RECORDED DATA:

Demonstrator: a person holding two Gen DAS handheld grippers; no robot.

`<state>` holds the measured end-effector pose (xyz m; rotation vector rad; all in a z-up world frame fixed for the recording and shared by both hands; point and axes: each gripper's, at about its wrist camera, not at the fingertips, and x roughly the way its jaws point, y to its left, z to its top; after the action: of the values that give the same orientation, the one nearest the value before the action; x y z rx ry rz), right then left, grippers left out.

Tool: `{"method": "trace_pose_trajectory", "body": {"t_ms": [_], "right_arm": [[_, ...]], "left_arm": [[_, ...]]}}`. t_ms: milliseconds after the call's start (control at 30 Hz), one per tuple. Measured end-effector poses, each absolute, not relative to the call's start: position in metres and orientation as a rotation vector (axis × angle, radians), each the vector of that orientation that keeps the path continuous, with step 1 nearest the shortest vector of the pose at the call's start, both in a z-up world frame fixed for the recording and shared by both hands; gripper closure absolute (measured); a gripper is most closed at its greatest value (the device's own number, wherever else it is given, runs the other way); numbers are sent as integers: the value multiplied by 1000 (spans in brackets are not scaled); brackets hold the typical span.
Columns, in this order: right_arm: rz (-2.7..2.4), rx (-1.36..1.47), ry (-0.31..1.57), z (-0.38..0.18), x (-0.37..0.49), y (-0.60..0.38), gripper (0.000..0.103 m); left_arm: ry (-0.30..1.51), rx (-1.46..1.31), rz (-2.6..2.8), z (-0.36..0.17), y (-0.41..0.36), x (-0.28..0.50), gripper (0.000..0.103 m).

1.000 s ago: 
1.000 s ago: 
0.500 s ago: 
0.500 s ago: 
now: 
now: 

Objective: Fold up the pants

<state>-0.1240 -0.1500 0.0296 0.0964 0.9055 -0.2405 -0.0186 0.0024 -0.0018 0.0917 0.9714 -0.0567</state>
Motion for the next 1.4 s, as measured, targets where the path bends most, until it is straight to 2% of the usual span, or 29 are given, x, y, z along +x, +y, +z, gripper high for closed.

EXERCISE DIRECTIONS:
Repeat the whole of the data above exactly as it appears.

COMPLETED TASK:
Demonstrator: a person holding two Gen DAS handheld grippers; no robot.

`<state>` holds the measured end-effector pose (xyz m; rotation vector rad; all in a z-up world frame fixed for the recording and shared by both hands; point and axes: each gripper's, at about its wrist camera, not at the fingertips, and x roughly the way its jaws point, y to its left, z to its top; after the action: of the values that give the same orientation, the one nearest the value before the action; x y z rx ry rz), right then left, grippers left out.

Tool: `{"method": "trace_pose_trajectory", "body": {"t_ms": [_], "right_arm": [[_, ...]], "left_arm": [[_, ...]]}}`. t_ms: milliseconds after the call's start (control at 30 Hz), one per tuple. Measured end-effector poses, each absolute, not relative to the call's start: position in metres and orientation as a rotation vector (axis × angle, radians), each the vector of that orientation that keeps the path continuous, with step 1 nearest the shortest vector of the pose at the call's start, both in a z-up world frame fixed for the recording and shared by both hands; gripper closure absolute (measured); a gripper is most closed at its greatest value (the device's own number, wherever else it is given, runs the other way); numbers are sent as integers: the value multiplied by 1000 (spans in brackets are not scaled); brackets hold the typical span.
Columns, in this order: right_arm: rz (-2.7..2.4), rx (-1.36..1.47), ry (-0.31..1.57), z (-0.38..0.18), x (-0.37..0.49), y (-0.60..0.38), gripper (0.000..0.103 m); left_arm: ry (-0.30..1.51), rx (-1.46..1.31), rz (-2.6..2.8), z (-0.36..0.17), y (-0.41..0.36), x (-0.28..0.50), gripper (0.000..0.103 m).

1.000 s ago: 
1.000 s ago: 
0.500 s ago: 
0.500 s ago: 
now: 
now: 

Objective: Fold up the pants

<state>-0.1240 -0.1500 0.0296 0.0964 0.9055 -0.2405 -0.0186 0.0024 -0.0018 0.0917 0.9714 -0.0567</state>
Motion for the next 1.4 s, as measured, targets where the path bends most, until it is straight to 2% of the usual span, or 29 are given, x, y, z along +x, +y, +z, gripper high for closed.

That's the full output for the exercise.